Starting statistics collection

The system collects statistics over an interval and creates files that can be viewed.

Introduction

For each collection interval, the management GUI creates four statistics files: one for managed disks (MDisks), named Nm_stat; one for volumes and volume copies, named Nv_stat; one for nodes, named Nn_stat; and one for SAS drives, named Nd_stat. The files are written to the /dumps/iostats directory on the node. To retrieve the statistics files from the non-configuration nodes onto the configuration node, svctask cpdumps command must be used.

A maximum of 16 files of each type can be created for the node. When the 17th file is created, the oldest file for the node is overwritten.

Fields

The following fields are available for user definition:
Interval
Specify the interval in minutes between the collection of statistics. You can specify 1 - 60 minutes in increments of 1 minute.

Tables

The following tables describe the information that is reported for individual nodes and volumes.

Table 1 describes the statistics collection for MDisks, for individual nodes.

Table 1. Statistics collection for individual nodes
Statistic name Description
id Indicates the name of the MDisk for which the statistics apply.
idx Indicates the identifier of the MDisk for which the statistics apply.
rb Indicates the cumulative number of blocks of data that is read (since the node has been running).
re Indicates the cumulative read external response time in milliseconds for each MDisk.
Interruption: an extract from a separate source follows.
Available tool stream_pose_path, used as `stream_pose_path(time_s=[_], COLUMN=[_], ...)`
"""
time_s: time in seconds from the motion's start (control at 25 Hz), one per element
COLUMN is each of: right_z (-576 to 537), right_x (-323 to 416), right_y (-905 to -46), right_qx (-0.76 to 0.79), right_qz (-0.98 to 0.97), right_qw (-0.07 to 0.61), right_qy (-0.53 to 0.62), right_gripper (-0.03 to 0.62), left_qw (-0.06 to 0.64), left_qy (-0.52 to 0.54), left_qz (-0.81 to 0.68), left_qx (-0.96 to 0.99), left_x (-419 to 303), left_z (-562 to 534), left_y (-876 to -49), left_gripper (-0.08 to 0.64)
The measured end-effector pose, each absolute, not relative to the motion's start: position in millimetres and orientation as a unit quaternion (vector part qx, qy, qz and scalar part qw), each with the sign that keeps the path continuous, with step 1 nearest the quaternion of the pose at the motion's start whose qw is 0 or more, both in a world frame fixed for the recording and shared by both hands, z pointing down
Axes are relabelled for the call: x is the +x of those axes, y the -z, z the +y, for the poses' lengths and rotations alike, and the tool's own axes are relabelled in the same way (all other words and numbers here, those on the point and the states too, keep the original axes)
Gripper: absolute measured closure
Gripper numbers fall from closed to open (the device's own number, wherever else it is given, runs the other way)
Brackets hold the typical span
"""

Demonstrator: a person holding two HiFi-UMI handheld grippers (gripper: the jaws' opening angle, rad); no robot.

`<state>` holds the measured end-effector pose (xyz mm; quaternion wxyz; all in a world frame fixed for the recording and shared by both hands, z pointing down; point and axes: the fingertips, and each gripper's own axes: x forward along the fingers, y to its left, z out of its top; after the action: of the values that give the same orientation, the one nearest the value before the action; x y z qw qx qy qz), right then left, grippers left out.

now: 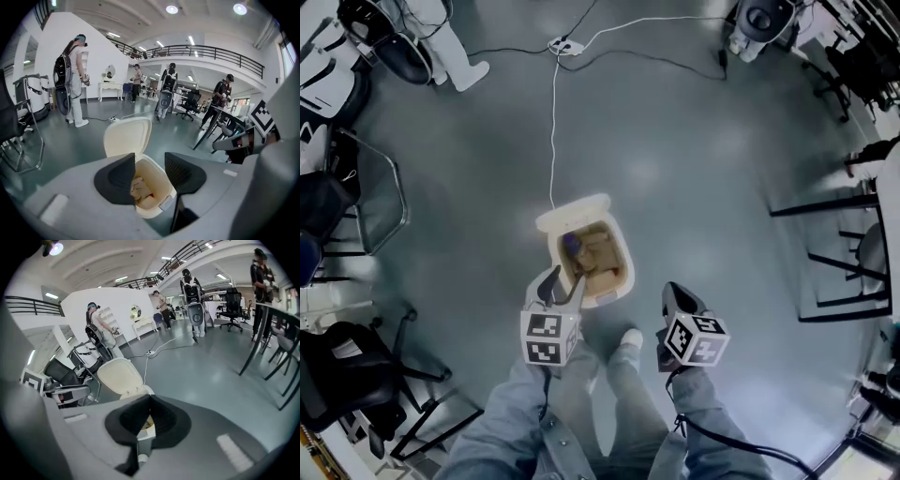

The cumulative response time for disk reads is calculated by starting a timer when a SCSI read command is issued and stopped when the command completes successfully. The elapsed time is added to the cumulative counter.
ro Indicates the cumulative number of MDisk read operations that are processed (since the node is running).
rq Indicates the cumulative read queued response time in milliseconds for each MDisk. This response is measured from above the queue of commands to be sent to an MDisk because the queue depth is already full. This calculation includes the elapsed time that is taken for read commands to complete from the time they join the queue.
wb Indicates the cumulative number of blocks of data written (since the node is running).
we Indicates the cumulative write external response time in milliseconds for each MDisk. The cumulative response time for disk writes is calculated by starting a timer when a SCSI write command is issued and stopped when the command completes successfully. The elapsed time is added to the cumulative counter.
wo Indicates the cumulative number of MDisk write operations processed (since the node is running).
wq Indicates the cumulative write queued response time in milliseconds for each MDisk. This time is measured from above the queue of commands to be sent to an MDisk because the queue depth is already full. This calculation includes the elapsed time taken for write commands to complete from the time they join the queue.
Table 2 describes the VDisk (volume) information that is reported for individual nodes.
Note: MDisk statistics files for nodes are written to the /dumps/iostats directory on the individual node.
Table 2. Statistic collection for volumes for individual nodes
Statistic name Description
id Indicates the volume name for which the statistics apply.
idx Indicates the volume for which the statistics apply.
rb Indicates the cumulative number of blocks of data read (since the node is running).
rl Indicates the cumulative read response time in milliseconds for each volume. The cumulative response time for volume reads is calculated by starting a timer when a SCSI read command is received and stopped when the command completes successfully. The elapsed time is added to the cumulative counter.
rlw Indicates the worst read response time in microseconds for each volume since the last time statistics were collected. This value is reset to zero after each statistics collection sample.
ro Indicates the cumulative number of volume read operations processed (since the node has been running).
wb Indicates the cumulative number of blocks of data written (since the node is running).
wl Indicates the cumulative write response time in milliseconds for each volume. The cumulative response time for volume writes is calculated by starting a timer when a SCSI write command is received and stopped when the command completes successfully. The elapsed time is added to the cumulative counter.
wlw Indicates the worst write response time in microseconds for each volume since the last time statistics were collected. This value is reset to zero after each statistics collection sample.
wo Indicates the cumulative number of volume write operations processed (since the node is running).
wou Indicates the cumulative number of volume write operations that are not aligned on a 4K boundary.
xl Indicates the cumulative read and write data transfer response time in milliseconds for each volume since the last time the node was reset. When this statistic is viewed for multiple volumes and with other statistics, it can indicate whether the latency is caused by the host, fabric, or the Lenovo Storage V series.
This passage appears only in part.